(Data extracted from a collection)
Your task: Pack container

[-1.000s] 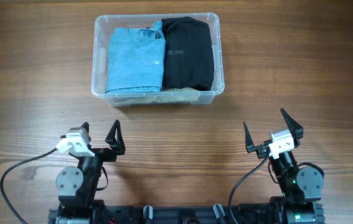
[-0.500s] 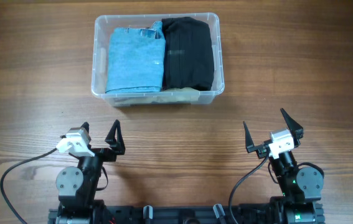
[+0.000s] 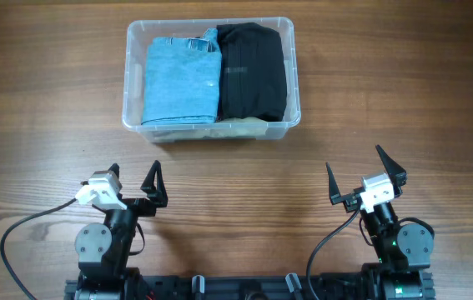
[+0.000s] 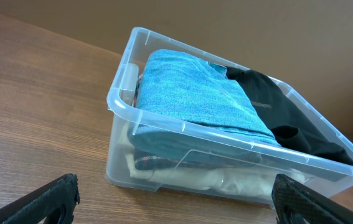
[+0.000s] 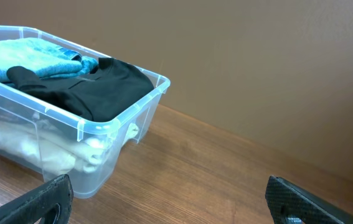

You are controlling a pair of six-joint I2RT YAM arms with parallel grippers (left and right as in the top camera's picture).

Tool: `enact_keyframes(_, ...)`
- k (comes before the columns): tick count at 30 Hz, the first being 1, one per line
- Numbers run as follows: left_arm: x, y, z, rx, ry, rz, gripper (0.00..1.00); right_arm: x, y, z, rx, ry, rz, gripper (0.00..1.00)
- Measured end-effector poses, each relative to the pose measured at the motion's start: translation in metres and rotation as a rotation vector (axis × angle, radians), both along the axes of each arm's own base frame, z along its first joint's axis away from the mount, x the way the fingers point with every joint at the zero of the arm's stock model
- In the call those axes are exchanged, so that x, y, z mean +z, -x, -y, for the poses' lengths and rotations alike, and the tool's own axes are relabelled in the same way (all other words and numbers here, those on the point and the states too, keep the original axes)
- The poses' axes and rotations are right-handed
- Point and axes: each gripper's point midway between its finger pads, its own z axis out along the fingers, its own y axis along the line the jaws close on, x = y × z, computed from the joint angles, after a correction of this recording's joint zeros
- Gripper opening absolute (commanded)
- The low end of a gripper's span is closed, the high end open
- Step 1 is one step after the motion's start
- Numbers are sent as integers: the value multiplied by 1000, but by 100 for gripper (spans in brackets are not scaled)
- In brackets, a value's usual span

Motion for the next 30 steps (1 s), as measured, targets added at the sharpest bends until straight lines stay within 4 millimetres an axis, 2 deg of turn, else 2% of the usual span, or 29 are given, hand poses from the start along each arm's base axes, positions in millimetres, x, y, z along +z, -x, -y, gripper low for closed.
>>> enact_keyframes(30,0,0,0,0,0,0,100,0,0,0,0,0,0,100)
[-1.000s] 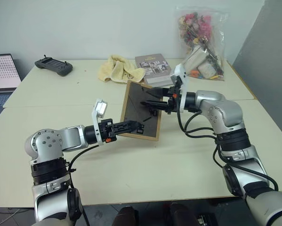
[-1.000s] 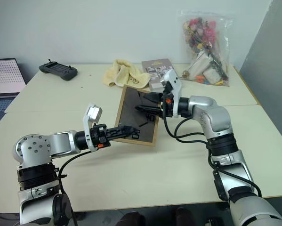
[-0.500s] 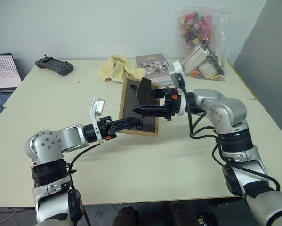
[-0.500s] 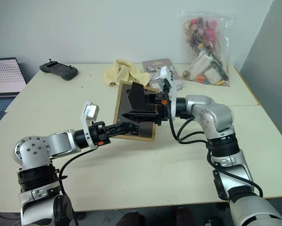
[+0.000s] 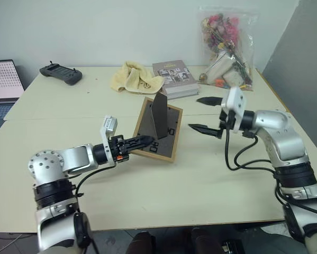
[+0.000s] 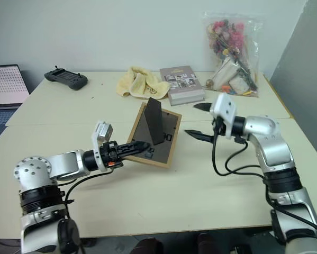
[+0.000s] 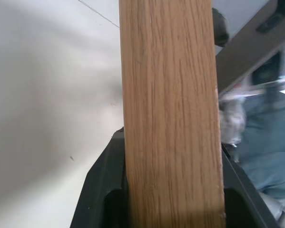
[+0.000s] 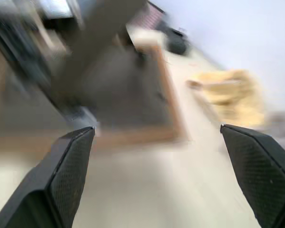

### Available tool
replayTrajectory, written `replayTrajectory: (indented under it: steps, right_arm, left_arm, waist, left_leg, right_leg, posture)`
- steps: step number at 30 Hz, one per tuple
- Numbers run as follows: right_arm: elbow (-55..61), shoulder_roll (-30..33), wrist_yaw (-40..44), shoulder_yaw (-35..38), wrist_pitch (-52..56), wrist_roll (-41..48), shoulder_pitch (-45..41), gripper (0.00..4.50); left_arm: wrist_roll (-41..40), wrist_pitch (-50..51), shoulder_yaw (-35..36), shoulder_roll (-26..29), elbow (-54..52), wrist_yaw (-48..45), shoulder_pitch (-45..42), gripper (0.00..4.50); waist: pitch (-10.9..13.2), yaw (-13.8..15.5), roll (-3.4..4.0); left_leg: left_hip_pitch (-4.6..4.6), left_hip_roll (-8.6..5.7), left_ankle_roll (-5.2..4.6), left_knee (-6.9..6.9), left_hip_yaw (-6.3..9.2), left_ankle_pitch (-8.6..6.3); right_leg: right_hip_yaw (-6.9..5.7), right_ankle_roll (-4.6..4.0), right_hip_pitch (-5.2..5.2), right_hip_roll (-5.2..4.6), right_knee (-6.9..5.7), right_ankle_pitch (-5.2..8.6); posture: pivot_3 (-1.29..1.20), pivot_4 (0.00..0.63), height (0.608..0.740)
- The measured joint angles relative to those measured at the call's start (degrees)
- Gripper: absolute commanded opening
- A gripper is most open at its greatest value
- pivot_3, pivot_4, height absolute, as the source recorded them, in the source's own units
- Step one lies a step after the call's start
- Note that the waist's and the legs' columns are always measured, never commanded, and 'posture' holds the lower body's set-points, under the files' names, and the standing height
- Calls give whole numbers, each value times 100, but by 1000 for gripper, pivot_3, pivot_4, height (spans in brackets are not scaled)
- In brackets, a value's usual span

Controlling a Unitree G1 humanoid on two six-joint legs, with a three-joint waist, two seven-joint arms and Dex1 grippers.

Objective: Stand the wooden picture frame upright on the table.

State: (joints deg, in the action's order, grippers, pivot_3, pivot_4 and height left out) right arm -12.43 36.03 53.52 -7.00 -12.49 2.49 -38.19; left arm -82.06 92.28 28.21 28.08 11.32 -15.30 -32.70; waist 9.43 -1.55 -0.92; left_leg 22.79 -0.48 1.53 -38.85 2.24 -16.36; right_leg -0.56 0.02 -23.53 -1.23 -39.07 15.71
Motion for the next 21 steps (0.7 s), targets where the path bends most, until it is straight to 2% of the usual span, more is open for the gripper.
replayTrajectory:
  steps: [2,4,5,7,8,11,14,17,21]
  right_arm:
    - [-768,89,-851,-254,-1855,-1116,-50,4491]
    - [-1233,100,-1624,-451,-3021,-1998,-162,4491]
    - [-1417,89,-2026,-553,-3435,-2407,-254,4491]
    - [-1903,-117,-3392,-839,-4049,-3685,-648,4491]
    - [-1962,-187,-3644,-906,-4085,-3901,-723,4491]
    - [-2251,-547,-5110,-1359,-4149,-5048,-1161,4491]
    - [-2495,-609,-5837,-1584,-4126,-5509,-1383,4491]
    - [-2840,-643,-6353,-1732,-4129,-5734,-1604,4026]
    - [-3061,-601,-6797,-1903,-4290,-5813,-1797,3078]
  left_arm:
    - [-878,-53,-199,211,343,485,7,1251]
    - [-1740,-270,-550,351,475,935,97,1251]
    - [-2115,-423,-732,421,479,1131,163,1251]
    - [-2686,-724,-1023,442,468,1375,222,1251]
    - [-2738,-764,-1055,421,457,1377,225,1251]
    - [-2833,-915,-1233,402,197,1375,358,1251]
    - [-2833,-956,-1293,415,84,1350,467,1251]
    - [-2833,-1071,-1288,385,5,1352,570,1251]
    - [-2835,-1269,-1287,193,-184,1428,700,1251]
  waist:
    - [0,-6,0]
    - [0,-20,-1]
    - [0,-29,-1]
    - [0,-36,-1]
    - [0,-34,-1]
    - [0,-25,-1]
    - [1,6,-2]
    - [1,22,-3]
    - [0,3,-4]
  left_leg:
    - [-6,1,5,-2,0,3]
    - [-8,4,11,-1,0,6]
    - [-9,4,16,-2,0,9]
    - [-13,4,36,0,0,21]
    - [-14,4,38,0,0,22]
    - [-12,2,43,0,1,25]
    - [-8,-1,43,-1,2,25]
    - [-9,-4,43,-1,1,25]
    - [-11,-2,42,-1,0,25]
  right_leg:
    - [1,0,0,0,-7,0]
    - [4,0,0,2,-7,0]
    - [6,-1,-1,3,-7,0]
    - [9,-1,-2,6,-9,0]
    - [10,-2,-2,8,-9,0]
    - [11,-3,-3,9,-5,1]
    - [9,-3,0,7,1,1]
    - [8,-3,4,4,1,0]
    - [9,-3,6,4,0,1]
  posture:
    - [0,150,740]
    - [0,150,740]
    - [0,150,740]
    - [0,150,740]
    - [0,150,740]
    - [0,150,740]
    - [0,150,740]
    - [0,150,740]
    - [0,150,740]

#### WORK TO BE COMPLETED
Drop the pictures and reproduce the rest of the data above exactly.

#### OUTPUT OF THE TASK
Your task: Pack container

[-1.000s] 
[-0.500s] 
[+0.000s] 
[+0.000s] 
[+0.000s] 

You are controlling a pair of six-joint I2RT YAM arms with parallel grippers (left and right as in the top camera's picture).

Tool: `enact_keyframes(_, ...)`
- k (comes before the columns): tick count at 30 Hz, the first being 1, one per line
- Numbers run as follows: left_arm: x, y, z, rx, ry, rz, gripper (0.00..1.00); right_arm: x, y, z, rx, ry, rz, gripper (0.00..1.00)
- Measured end-effector poses, each relative to the pose measured at the motion's start: translation in metres and rotation as a rotation vector (axis × angle, radians), both along the axes of each arm's own base frame, z along its first joint's axis away from the mount, x the way the fingers point with every joint at the zero of the arm's stock model
- In the call those axes are exchanged, so that x, y, z mean +z, -x, -y, for the poses' lengths and rotations alike, and the tool's own axes are relabelled in the same way (all other words and numbers here, those on the point and the states too, keep the original axes)
- The poses' axes and rotations are right-handed
- Point and axes: each gripper's point midway between its finger pads, its own z axis out along the fingers, its own y axis along the line the jaws close on, x = y × z, computed from the joint angles, after a correction of this recording's joint zeros
- Gripper opening absolute (commanded)
- The low end of a gripper's span is closed, the high end open
- Step 1 is one step after the motion's start
- Numbers are sent as integers: the value multiplied by 1000, but by 100 for gripper (spans in brackets are not scaled)
- In brackets, a value's usual span

Motion for the next 30 steps (1 s), as measured, targets added at the sharpest bends until straight lines stay within 4 millimetres an axis, 2 deg of turn, else 2% of the usual span, or 29 are given, hand poses from the start along each arm's base axes, positions in millimetres, x, y, z along +z, -x, -y, gripper low for closed.
>>> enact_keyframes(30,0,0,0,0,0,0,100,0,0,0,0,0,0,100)
[-1.000s] 
[-1.000s] 
[-0.500s] 
[-0.500s] 
[+0.000s] 
[+0.000s] 
[+0.000s] 
[+0.000s] 

### Available tool
replayTrajectory, written `replayTrajectory: (indented under it: steps, right_arm, left_arm, waist, left_leg, right_leg, posture)`
- steps: step number at 30 Hz, one per tuple
- Numbers run as follows: right_arm: elbow (-55..61), shoulder_roll (-30..33), wrist_yaw (-40..44), shoulder_yaw (-35..38), wrist_pitch (-52..56), wrist_roll (-41..48), shoulder_pitch (-45..41), gripper (0.00..4.50); left_arm: wrist_roll (-41..40), wrist_pitch (-50..51), shoulder_yaw (-35..36), shoulder_roll (-26..29), elbow (-54..52), wrist_yaw (-48..45), shoulder_pitch (-45..42), gripper (0.00..4.50); waist: pitch (-10.9..13.2), yaw (-13.8..15.5), roll (-3.4..4.0); left_leg: left_hip_pitch (-4.6..4.6), left_hip_roll (-8.6..5.7), left_ankle_roll (-5.2..4.6), left_knee (-6.9..6.9), left_hip_yaw (-6.3..9.2), left_ankle_pitch (-8.6..6.3); right_leg: right_hip_yaw (-6.9..5.7), right_ankle_roll (-4.6..4.0), right_hip_pitch (-5.2..5.2), right_hip_roll (-5.2..4.6), right_knee (-6.9..5.7), right_ankle_pitch (-5.2..8.6); posture: pivot_3 (-1.29..1.20), pivot_4 (0.00..0.63), height (0.608..0.740)
- The measured joint angles relative to those measured at the call's start (degrees)
- Gripper: absolute commanded opening
- A gripper is most open at its greatest value
- pivot_3, pivot_4, height absolute, as the source recorded them, in the source's own units
- Step one lies a step after the call's start
- Note that the waist's and the legs' columns are always measured, never commanded, and 'posture' holds the lower body's set-points, under the files' names, and the standing height
- Calls give whole numbers, each value times 100, but by 1000 for gripper, pivot_3, pivot_4, height (spans in brackets are not scaled)
- In brackets, a value's usual span

Controlling a Unitree G1 humanoid on two six-joint legs, with a three-joint waist, two seven-joint arms and Dex1 grippers.

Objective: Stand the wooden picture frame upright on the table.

State: (joints deg, in the action's order, grippers, pivot_3, pivot_4 and height left out) right arm -12.43 36.03 53.52 -7.00 -12.49 2.49 -38.19; left arm -82.06 92.28 28.21 28.08 11.32 -15.30 -32.70; waist 9.43 -1.55 -0.92; left_leg 22.79 -0.48 1.53 -38.85 2.24 -16.36; right_leg -0.56 0.02 -23.53 -1.23 -39.07 15.71
Motion for the next 21 steps (0.7 s), targets where the path bends most, until it is straight to 2% of the usual span, more is open for the gripper.
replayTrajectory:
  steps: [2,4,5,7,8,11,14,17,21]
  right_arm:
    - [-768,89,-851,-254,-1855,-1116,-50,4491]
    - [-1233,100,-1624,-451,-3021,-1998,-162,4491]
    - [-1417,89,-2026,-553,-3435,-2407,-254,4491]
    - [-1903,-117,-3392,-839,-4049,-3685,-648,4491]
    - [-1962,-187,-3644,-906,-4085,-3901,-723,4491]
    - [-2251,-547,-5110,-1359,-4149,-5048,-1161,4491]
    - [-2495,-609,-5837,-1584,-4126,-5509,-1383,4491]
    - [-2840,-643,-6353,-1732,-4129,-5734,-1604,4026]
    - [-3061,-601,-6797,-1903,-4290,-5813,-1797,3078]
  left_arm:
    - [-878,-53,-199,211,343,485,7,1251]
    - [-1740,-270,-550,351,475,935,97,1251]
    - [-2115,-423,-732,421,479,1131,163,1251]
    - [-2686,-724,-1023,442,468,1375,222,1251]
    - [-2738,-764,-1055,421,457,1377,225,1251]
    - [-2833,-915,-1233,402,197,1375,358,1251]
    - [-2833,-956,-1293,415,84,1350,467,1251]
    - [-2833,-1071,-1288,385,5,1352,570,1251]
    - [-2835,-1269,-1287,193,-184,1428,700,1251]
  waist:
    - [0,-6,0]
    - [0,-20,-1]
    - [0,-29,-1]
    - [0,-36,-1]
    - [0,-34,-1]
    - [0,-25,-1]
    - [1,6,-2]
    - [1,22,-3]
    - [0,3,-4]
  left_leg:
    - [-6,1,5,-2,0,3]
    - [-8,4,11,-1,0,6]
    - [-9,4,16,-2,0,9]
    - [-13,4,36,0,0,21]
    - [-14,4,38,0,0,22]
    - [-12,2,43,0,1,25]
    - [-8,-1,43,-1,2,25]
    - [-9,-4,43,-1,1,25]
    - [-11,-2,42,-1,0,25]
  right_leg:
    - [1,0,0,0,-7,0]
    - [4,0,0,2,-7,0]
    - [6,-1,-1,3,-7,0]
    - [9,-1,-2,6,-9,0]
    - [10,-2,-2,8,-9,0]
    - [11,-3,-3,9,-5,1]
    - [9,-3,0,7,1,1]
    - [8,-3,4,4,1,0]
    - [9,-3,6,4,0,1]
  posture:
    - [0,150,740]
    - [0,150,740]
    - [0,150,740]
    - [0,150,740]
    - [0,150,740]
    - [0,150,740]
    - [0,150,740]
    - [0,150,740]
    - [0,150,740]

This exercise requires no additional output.